Personal information
- Full name: Shamyl Hussain
- Born: 10 October 2004 (age 21) Islamabad, Pakistan
- Batting: Left-handed
- Role: Batter
- Relations: Syed Talat Hussain (father)

International information
- National side: Pakistan (2026–present);
- ODI debut (cap 258): 11 March 2026 v Bangladesh
- Last ODI: 13 March 2026 v Bangladesh

Domestic team information
- 2024: Pakistan Under-19
- 2025-present: Pakistan Shaheens

Career statistics
| Competition | FC | LA | ODIs |
| Matches | 26 | 14 | 1 |
| Runs scored | 2019 | 560 | 4 |
| Batting average | 45.88 | 43.07 | 4 |
| 100s/50s | 6/9 | 2/3 | 0/0 |
| Top score | 229 | 143 | 4 |
| Balls bowled | 6 | 0 | 0 |
| Wickets | 0 | 0 | 0 |
| Bowling average | 0 | 0 | 0 |
| 5 wickets in innings | 0 | 0 | 0 |
| 10 wickets in match | 0 | 0 | 0 |
| Best bowling | 0 | 0 | 0 |
| Catches/stumpings | 24/– | 4/– | 0/0 |
- Source: ESPNcricinfo, March 2026

= Shamyl Hussain =

Pakistani Cricketer

Shamyl Hussain ( born 10 October 2004) is a Pakistani cricketer who represents Pakistan national cricket team. He made his One Day International debut on
11 March 2026 against Bangladesh. Hussain is part of Quetta Gladiators squad in Pakistan Super League.

==Domestic career==
Shamyl has played for Pakistan Television cricket team in Quaid-e-Azam Trophy. He was also part of Islamabad United in Pakistan Super League and now represents Quetta Gladiators. He also represents Islamabad team in President Cup.
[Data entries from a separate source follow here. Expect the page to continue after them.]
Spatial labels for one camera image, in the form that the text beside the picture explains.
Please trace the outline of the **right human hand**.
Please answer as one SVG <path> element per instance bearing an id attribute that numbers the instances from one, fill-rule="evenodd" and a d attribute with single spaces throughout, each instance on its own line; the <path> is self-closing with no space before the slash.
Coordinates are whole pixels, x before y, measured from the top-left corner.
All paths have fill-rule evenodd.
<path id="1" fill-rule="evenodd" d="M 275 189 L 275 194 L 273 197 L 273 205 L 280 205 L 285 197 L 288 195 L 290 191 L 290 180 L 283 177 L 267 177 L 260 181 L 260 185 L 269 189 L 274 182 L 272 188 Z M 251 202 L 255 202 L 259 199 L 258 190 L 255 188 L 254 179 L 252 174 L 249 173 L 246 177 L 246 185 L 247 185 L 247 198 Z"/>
Hussain has captained Pakistan Shaheens in a series against England Loins.

==International career==
Hussain was part of Pakistan's ODI squad in a series against Bangladesh. He made his One Day International debut on 11 March 2026 against Bangladesh.

==Personal life==
He is the son of Pakistani journalist and television anchor Syed Talat Hussain. He often comes under criticism for nepotism for his father's position at Pakistan Television.